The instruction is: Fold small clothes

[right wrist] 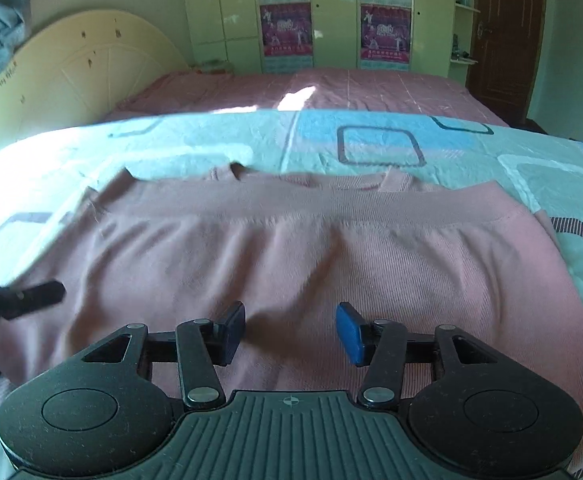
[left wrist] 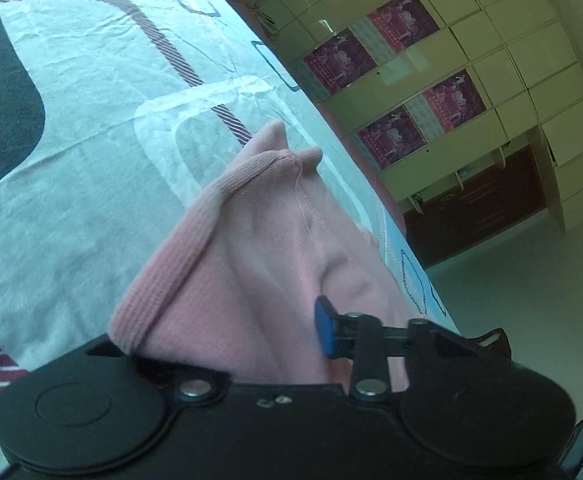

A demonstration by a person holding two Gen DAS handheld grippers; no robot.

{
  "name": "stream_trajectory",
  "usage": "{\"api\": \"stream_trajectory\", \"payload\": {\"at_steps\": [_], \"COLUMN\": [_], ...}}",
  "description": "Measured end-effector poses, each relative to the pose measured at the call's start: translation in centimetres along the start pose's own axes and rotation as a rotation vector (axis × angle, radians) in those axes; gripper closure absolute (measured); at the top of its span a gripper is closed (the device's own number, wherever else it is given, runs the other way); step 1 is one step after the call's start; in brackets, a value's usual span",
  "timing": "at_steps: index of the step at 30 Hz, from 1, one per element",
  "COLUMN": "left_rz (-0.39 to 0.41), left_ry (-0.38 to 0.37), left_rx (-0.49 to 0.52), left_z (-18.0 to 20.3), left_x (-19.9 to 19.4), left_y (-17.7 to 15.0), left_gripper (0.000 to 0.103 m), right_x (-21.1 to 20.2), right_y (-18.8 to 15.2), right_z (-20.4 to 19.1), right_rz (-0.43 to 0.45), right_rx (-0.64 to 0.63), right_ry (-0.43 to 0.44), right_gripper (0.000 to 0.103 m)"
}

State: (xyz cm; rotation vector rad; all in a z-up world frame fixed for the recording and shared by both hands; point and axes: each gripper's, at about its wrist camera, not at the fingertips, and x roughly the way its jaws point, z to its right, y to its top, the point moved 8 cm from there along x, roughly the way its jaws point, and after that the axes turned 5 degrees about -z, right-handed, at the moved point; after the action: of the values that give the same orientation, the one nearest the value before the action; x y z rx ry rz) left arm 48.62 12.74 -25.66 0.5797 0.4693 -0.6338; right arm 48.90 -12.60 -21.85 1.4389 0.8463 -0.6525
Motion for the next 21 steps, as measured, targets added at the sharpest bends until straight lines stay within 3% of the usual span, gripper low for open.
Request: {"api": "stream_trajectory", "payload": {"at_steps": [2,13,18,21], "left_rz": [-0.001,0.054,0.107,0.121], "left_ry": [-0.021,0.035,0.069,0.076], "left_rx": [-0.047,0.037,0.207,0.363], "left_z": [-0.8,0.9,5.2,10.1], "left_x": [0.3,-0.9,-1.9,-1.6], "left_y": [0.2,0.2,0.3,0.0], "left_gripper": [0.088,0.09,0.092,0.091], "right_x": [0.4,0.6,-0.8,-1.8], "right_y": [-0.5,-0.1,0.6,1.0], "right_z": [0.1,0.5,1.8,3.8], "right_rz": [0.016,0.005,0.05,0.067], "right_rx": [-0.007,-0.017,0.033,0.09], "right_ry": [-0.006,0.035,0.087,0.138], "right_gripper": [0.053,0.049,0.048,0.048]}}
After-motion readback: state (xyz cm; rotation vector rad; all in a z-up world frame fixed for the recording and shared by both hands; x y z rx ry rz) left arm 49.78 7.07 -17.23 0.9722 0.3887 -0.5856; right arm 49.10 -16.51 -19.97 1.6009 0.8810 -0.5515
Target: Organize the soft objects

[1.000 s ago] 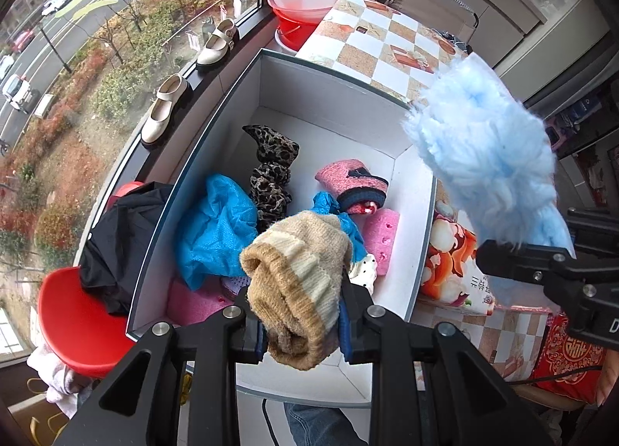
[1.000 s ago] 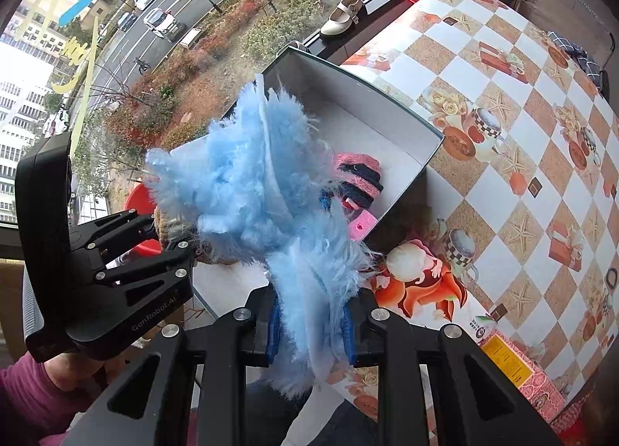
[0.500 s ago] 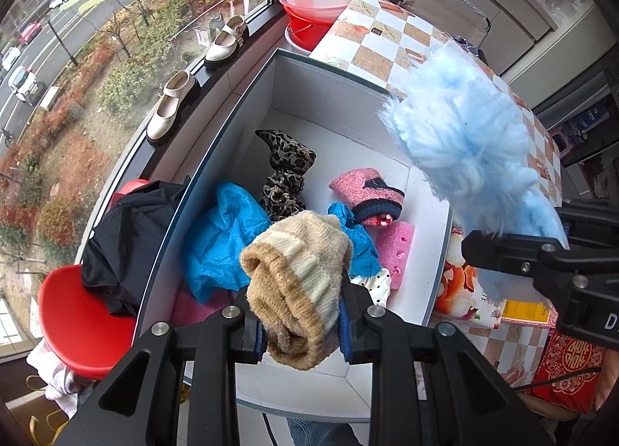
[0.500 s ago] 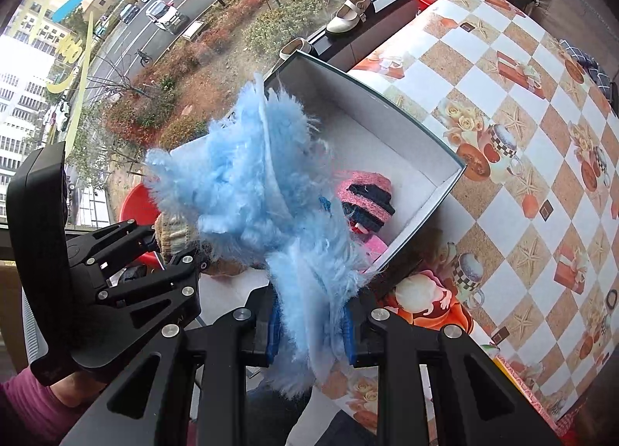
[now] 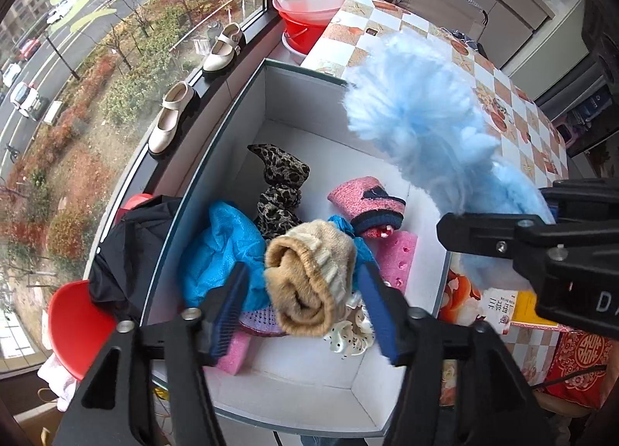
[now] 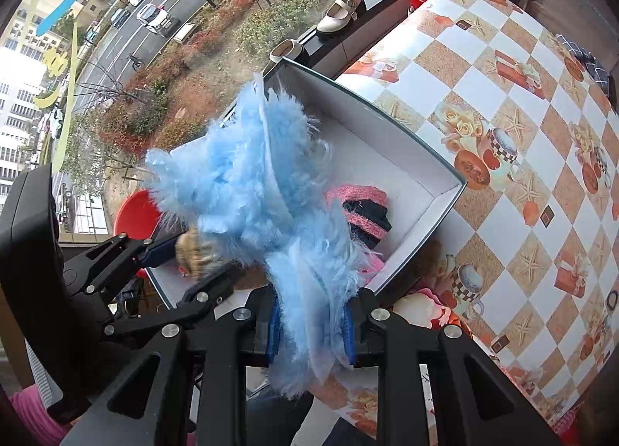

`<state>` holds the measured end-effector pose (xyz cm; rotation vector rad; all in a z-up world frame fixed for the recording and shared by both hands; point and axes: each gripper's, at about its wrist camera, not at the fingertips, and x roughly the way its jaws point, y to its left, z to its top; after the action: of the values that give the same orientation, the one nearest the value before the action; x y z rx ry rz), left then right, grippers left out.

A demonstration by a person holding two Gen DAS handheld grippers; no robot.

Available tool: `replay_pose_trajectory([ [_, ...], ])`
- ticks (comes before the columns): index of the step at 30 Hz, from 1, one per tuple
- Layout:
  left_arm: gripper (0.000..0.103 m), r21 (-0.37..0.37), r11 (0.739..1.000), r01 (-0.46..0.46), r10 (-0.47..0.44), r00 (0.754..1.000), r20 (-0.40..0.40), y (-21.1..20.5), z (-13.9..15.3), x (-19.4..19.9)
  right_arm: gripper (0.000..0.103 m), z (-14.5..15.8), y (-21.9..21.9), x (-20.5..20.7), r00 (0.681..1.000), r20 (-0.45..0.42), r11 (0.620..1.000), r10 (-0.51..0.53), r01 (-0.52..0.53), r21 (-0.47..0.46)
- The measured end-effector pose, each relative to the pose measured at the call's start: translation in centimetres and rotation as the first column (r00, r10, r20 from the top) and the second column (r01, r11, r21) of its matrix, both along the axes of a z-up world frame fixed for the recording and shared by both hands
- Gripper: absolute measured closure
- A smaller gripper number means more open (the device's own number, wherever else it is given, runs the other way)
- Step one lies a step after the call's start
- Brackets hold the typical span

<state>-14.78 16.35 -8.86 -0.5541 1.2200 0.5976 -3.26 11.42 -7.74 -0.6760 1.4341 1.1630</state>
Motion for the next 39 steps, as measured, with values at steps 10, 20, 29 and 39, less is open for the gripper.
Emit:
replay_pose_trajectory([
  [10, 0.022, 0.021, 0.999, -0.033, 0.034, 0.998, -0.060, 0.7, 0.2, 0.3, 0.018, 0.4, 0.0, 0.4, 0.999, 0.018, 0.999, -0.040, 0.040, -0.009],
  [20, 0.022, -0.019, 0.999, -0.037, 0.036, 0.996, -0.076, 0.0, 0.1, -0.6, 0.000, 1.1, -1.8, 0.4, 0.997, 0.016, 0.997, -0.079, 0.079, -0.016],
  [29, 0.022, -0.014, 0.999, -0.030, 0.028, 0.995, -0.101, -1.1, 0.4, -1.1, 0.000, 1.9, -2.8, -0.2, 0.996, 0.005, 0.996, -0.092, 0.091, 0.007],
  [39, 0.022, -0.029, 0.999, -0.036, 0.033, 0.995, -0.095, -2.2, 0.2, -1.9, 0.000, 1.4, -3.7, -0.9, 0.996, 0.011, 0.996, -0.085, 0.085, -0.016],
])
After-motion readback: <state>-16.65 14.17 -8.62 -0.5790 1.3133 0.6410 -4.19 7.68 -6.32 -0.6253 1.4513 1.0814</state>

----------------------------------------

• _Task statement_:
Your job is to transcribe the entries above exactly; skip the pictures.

• _Expected answer_:
The instruction is: Fold small clothes

[right wrist] 
[left wrist] 

A demonstration by a person holding two Gen DAS handheld grippers; no robot.

{
  "name": "stream_trajectory",
  "usage": "{\"api\": \"stream_trajectory\", \"payload\": {\"at_steps\": [_], \"COLUMN\": [_], ...}}",
  "description": "Measured end-effector poses, each relative to the pose measured at the call's start: translation in centimetres along the start pose's own axes and rotation as a rotation vector (axis × angle, radians) in those axes; gripper closure absolute (measured); at the top of its span a gripper is closed (the device's own number, wherever else it is given, runs the other way); step 1 is one step after the call's start; in brackets, a value's usual span",
  "timing": "at_steps: index of the step at 30 Hz, from 1, one per element",
  "COLUMN": "left_rz (-0.39 to 0.41), left_ry (-0.38 to 0.37), left_rx (-0.49 to 0.52), left_z (-18.0 to 20.3), left_x (-19.9 to 19.4), left_y (-17.7 to 15.0), left_gripper (0.000 to 0.103 m), right_x (-21.1 to 20.2), right_y (-18.8 to 15.2), right_z (-20.4 to 19.1), right_rz (-0.43 to 0.45), right_rx (-0.64 to 0.63), right_ry (-0.43 to 0.44), right_gripper (0.000 to 0.103 m)"
}

State: (xyz cm; rotation vector rad; all in a z-up world frame fixed for the recording and shared by both hands; point and axes: each gripper's, at about its wrist camera, not at the fingertips, and x roughly the way its jaws point, z to its right, y to its top, the point moved 8 cm from there along x, roughly the way its jaws point, and after that the axes turned 5 degrees about -z, right-handed, at the moved point; after the action: of the values that give the same orientation, the one nearest the value before the action; x y z rx ry rz) left arm 48.62 12.74 -25.66 0.5797 0.4693 -0.6338; right arm 48.90 -12.60 -21.85 1.4389 0.8463 -0.6525
Motion for the next 21 steps, as measured, targets added at the sharpest bends until straight lines stay within 3% of the usual span, gripper low for open.
Request: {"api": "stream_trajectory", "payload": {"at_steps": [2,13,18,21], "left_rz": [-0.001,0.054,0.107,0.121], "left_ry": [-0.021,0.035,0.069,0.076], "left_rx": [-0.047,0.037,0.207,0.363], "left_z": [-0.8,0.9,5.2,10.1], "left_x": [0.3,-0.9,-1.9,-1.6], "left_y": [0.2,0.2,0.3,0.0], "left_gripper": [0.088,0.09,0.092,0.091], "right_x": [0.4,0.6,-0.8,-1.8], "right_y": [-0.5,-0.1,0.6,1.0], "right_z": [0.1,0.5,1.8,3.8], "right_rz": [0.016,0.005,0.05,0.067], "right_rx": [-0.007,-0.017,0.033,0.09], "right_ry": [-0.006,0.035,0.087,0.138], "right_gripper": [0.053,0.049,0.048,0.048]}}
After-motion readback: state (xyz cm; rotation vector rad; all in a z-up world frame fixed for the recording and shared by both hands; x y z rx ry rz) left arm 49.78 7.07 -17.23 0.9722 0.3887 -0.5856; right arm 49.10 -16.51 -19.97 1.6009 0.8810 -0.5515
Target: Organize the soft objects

[1.000 s ago] 
[1.000 s ago] 
[0.500 s ago] 
[0.500 s ago] 
[now] 
[now] 

`<state>` holds the measured end-effector pose (xyz cm; rotation vector rad; all in a z-up world frame fixed for the recording and shared by both hands; point and axes: each gripper's, at about its wrist camera, not at the fingertips, and x roughly the way its jaws point, y to its left, z to its top; after the action: of the values that give the same orientation, the one nearest the value before the action; x y z rx ry rz), left then right, grippers left out.

A demonstration by a person holding two Gen DAS handheld grippers; no robot.

Available tool: `replay_pose_trajectory([ [_, ...], ])`
- ticks (comes before the columns): index of the step at 30 Hz, from 1, one per tuple
- Layout:
  left_arm: gripper (0.000..0.103 m), r21 (-0.37..0.37), r11 (0.739..1.000), r01 (-0.46..0.46), r10 (-0.47..0.44), r00 (0.754..1.000), r20 (-0.40..0.40), y (-21.1..20.5), z (-13.9..15.3), x (-19.4..19.9)
  right_arm: gripper (0.000..0.103 m), z (-14.5..15.8), y (-21.9..21.9), x (-20.5..20.7), r00 (0.681..1.000), r20 (-0.45..0.42), r11 (0.620..1.000), r10 (-0.51..0.53), r01 (-0.52..0.53), r21 (-0.47..0.46)
- The measured end-effector pose, each relative to the pose measured at the call's start: translation in centimetres and rotation as the first column (r00, r10, r20 from the top) and the second column (r01, r11, r21) of its matrix, both along the axes of a z-up world frame fixed for the recording and shared by both hands
- Gripper: absolute measured closure
- A smaller gripper number means more open (the device's own number, wherever else it is given, runs the other way)
- Step one lies a step after the call's start
- Brackets hold the typical span

<state>-14.78 16.35 -8.86 -0.5541 1.2200 0.5976 -3.26 11.42 -7.74 -0.6760 1.4341 1.1630</state>
Motion for the next 39 steps, as measured, with values at steps 10, 20, 29 and 39, less is open for the gripper.
Emit:
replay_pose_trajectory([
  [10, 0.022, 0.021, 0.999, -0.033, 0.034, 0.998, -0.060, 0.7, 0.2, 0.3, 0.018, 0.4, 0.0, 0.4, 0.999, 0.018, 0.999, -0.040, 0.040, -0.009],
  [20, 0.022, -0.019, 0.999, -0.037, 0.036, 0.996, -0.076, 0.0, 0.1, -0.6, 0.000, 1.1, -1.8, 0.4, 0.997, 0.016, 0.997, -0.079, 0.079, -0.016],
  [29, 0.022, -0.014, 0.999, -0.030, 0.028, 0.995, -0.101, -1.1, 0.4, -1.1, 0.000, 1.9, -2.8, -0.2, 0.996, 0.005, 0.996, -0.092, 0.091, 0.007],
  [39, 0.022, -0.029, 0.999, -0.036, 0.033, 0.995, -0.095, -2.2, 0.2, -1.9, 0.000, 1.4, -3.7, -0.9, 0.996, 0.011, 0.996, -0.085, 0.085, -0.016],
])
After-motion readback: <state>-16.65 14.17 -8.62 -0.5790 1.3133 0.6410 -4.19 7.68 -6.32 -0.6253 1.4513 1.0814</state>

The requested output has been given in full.